DeYoreo, Friddle, Mitverfasser Matt-Weber und Roger Qiu (Nationales Laboratorium Lawrence Livermore), Bill Casey (University of California, Davis) und Andrzej Wierzbicki (Universität von Süd-Alabama), verwendete diese „hybrides“ Atom-kraft Mikroskop prüft, um die Interaktionen zwischen einem wachsenden Kristall des Kalziumoxalatmonohydrats, einem Mineralgeschenk in den menschlichen Nierensteinen und Peptiden, Polymermoleküle zu studieren, die metabolische Funktionen in lebenden Zellen durchführen. Diese hybriden Fühler kombinieren Schärfe und Flexibilität, die entscheidend ist, wenn man die Drehzahl und die Auflösung erzielt, die benötigt werden, um den wachsenden Kristall mit minimaler Störung zu den Peptiden zu überwachen.

Die Ergebnisse des Teams decken einen komplexen Prozess auf. Auf a positiv - belastete Facette des Kalziumoxalatmonohydrats, Peptide bilden einen Film, der wie ein Schalter wirkt, um Kristallwachstum AN/AUS zu drehen. Jedoch auf a belasteter Facette negativ -, drängeln Peptide zusammen auf die Oberfläche, um Cluster herzustellen, denen langsam oder Kristallwachstum beschleunigen Sie.

„Unsere Ergebnisshow die Effekte von Peptiden auf einen wachsenden Kristall sind weit schwieriger als mit den einfacheren, kleinen Molekülen.
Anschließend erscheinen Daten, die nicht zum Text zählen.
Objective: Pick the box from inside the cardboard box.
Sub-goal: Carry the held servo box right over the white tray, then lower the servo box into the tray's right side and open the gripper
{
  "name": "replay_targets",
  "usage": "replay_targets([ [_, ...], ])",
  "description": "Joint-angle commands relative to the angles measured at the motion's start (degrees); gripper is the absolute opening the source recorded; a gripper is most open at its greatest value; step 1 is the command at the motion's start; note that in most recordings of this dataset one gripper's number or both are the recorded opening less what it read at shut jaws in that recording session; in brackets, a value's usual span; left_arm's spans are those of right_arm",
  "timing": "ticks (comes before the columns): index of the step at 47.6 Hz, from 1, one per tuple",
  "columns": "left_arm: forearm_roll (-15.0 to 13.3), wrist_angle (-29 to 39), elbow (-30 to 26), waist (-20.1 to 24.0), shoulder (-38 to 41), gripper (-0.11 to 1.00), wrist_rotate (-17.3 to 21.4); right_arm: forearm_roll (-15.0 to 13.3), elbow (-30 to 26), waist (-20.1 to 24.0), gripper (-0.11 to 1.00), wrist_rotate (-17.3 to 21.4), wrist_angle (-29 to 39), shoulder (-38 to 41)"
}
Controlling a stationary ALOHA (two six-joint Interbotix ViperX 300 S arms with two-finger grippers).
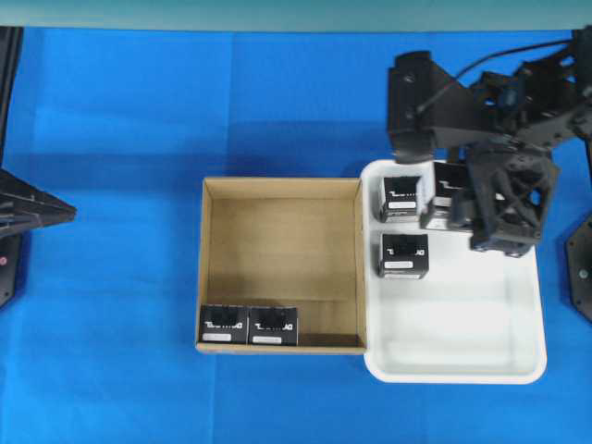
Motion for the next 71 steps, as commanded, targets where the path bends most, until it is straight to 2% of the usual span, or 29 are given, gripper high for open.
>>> replay_targets([
  [1,0.09,-0.26,-1.85,-0.26,0.18,-0.07,0.00,0.00,2.02,-0.09,0.61,0.09,-0.79,-2.20],
  [18,0.18,-0.35,-1.85,-0.18,0.26,-0.07,0.26,-0.70,17.05,-1.32,0.61,-0.18,-9.67,-9.49],
  [28,0.09,-0.53,-1.85,-0.26,0.26,-0.07,0.26,-0.44,27.95,-0.88,0.61,-0.26,-17.67,-10.20],
  [37,0.18,-0.35,-2.02,-0.26,1.05,-0.07,0.35,-0.35,33.31,-0.88,0.61,-0.62,-24.35,-9.93],
  [53,0.18,-0.62,-2.46,-0.26,1.85,-0.07,0.35,0.00,40.52,1.49,0.61,-0.35,-36.04,-7.65],
  [71,0.18,-0.62,-2.55,-0.26,2.29,-0.07,0.35,-0.88,39.81,2.20,0.61,-0.79,-40.08,1.23],
])
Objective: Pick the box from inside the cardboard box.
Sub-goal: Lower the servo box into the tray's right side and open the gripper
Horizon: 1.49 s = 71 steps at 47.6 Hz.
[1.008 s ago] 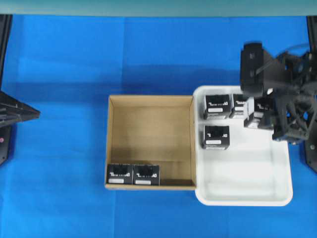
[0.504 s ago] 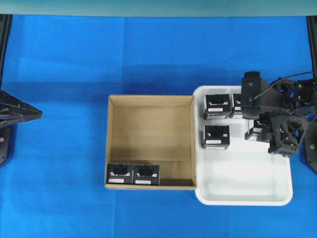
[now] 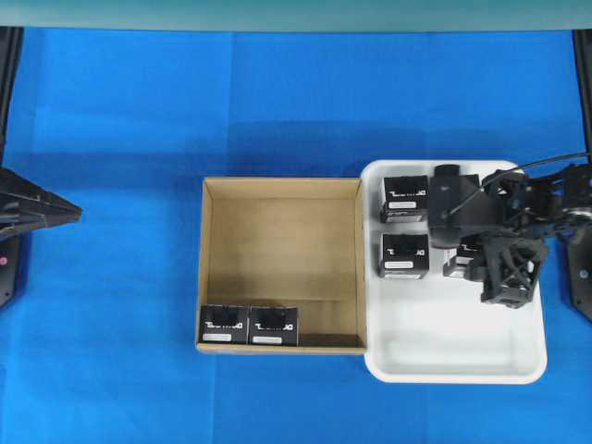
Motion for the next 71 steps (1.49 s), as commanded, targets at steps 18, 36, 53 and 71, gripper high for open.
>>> replay_targets([
  [18,0.18,-0.53,-1.49,-0.09,1.32,-0.07,0.09,-1.14,-1.05,-0.09,0.61,0.35,-4.39,5.71],
  [36,0.09,-0.62,-1.58,-0.09,1.32,-0.07,0.26,-1.23,-1.93,-0.09,0.61,0.00,-3.78,6.86],
  [53,0.18,-0.53,-1.58,-0.09,1.23,-0.07,0.35,-2.11,-2.20,0.35,0.98,0.53,-3.78,6.94],
  [71,0.18,-0.53,-1.67,-0.09,1.14,-0.07,0.35,-2.11,-6.86,0.09,0.97,2.29,1.32,3.08],
])
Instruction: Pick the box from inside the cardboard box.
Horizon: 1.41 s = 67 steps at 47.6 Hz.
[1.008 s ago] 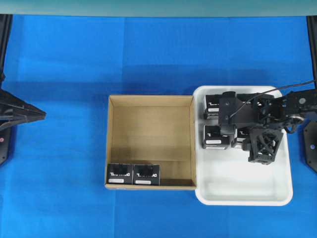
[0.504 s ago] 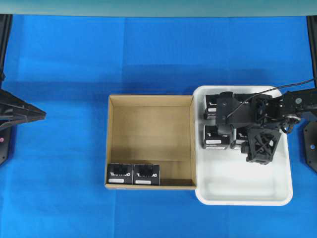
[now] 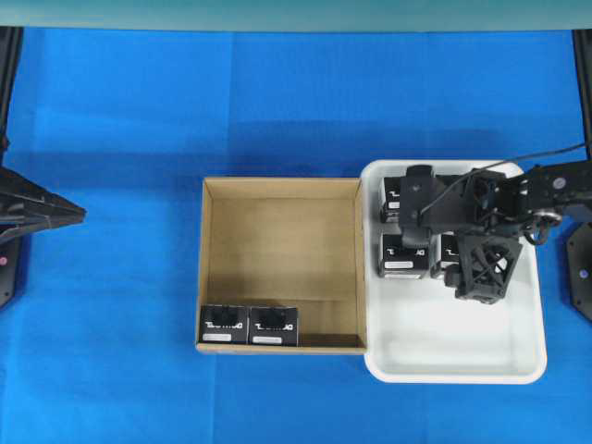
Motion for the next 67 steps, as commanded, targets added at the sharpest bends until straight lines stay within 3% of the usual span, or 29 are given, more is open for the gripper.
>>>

Die Formen von Peptiden neigen in gelöster Form zu schwanken, und abhängig von den Bedingungen, durch die die Komplexprozesse Peptide an Oberflächen festhalten, lässt sie Kristallwachstum wie ein Set „Schalter, Leistungshebel und Bremsen“ steuern,“ Friddle sagt. „Sie können entweder Wachstum verlangsamen oder beschleunigen oder sogar schalten es scharf von ein nach weg mit Zuständen der kleinen Veränderungen in gelöster Form.“

Das Team plant, ihr neues Konzept zu verwenden, um grundlegende Physik von Kristalloberflächen in den Lösungen nachzuforschen und zu vertiefen ihr Verständnis von, wie Biomoleküle und Kristalle zusammenwirken. „Wir glauben, dass diese Ergebnisse den Grundstein zur besseren Regelung über technologischen Kristallen, biomimetic Anflüge an Materialsynthese legen und mögliche Therapien für Hartgewebepathologien,“ fügt DeYoreo hinzu.

Die Papier„Atomkraftmikroskopie Subnanometer von Peptid-Mineralinteraktionen verbindet das Bündeln und Wettbewerb mit Beschleunigung und Katastrophe,“ durch Raymond Friddle, Matt-Weber, Roger Qiu, Andrzej Wierzbicki, William H. Casey und James J. DeYoreo, sieht in den Verfahren der National Academy Of Sciences Und ist in den Verfahren der National Academy Of Sciences Online erhältlich aus.

Diese Arbeit an der Molekularen Gießerei wurde vom Direktor, Büro der Wissenschaft, Büro von Grundlegenden Energie-Wissenschaften, Abteilung der Material-Wissenschaft und Technik, der DAMHIRSCHKUH unter Vertrag Nein DE-AC02-05CH11231 unterstützt.